Items listed in a dataset
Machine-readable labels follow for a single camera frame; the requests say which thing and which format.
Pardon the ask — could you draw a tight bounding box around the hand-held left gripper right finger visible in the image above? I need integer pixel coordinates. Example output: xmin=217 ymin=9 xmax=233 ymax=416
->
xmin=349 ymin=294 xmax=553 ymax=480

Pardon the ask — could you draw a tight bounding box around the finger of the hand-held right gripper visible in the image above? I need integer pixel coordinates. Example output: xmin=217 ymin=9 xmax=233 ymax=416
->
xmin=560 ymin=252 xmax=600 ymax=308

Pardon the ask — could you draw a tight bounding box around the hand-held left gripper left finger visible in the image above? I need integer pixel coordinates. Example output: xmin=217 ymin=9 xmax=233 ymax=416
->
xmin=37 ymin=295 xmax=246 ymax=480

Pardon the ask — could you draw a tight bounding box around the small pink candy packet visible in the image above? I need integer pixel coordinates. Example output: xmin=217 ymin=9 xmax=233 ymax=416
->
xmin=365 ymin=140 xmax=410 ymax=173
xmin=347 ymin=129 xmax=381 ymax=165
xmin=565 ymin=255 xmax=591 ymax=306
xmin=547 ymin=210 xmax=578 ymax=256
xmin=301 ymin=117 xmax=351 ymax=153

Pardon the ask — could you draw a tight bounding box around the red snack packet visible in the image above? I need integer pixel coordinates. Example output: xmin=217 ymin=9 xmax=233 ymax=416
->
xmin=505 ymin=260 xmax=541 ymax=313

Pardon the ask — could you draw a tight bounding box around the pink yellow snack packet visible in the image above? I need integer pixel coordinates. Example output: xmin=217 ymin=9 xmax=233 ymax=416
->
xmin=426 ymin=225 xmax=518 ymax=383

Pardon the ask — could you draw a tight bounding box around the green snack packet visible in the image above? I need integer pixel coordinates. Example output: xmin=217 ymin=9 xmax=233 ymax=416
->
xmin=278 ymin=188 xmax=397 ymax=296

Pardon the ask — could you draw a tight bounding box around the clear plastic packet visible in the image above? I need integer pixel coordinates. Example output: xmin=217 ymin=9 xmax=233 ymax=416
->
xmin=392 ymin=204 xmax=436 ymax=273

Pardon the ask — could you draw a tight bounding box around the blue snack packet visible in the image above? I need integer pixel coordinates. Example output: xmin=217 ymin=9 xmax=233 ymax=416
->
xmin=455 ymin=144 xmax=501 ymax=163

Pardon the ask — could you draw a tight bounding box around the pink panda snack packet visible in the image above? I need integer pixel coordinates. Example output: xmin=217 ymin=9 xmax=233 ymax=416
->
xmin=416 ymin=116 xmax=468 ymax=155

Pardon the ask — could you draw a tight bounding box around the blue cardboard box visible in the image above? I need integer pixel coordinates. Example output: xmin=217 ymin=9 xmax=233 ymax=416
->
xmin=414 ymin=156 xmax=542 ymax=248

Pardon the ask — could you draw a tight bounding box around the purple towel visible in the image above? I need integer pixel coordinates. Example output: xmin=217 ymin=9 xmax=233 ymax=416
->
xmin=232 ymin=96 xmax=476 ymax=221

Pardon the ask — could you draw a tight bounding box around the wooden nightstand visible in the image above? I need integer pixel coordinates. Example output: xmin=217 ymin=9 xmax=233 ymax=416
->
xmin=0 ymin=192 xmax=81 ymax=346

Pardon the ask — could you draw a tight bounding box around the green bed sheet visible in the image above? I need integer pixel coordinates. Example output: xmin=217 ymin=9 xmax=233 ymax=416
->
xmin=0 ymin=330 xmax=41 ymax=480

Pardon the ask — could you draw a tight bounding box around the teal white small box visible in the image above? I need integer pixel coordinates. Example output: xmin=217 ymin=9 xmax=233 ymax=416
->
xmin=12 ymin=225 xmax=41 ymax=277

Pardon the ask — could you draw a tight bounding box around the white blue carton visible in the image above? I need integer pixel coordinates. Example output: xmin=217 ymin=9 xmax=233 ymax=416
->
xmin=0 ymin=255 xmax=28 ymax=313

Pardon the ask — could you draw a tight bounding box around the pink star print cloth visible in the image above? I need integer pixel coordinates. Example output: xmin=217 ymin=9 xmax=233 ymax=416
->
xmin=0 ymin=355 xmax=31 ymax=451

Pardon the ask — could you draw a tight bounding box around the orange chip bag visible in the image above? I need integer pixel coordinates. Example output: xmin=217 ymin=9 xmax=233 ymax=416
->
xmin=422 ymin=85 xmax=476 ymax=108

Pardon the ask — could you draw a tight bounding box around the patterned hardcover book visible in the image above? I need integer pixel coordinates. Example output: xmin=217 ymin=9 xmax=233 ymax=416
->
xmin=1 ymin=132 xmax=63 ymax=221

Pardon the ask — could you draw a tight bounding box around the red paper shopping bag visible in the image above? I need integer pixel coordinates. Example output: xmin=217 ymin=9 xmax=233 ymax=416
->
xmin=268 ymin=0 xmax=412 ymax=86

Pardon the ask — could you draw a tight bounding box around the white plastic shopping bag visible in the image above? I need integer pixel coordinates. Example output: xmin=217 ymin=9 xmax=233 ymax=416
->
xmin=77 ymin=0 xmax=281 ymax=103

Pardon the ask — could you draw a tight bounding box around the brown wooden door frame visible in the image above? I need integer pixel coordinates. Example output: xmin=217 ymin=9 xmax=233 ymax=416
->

> Your assignment:
Every line above that holds the string "frame" should be copied into the answer.

> Solved exercise:
Machine-readable labels follow for a single camera frame; the requests say which thing and which format.
Pardon the ask — could you draw a tight bounding box around the brown wooden door frame visible in the image above? I need integer pixel coordinates. Example output: xmin=217 ymin=9 xmax=233 ymax=416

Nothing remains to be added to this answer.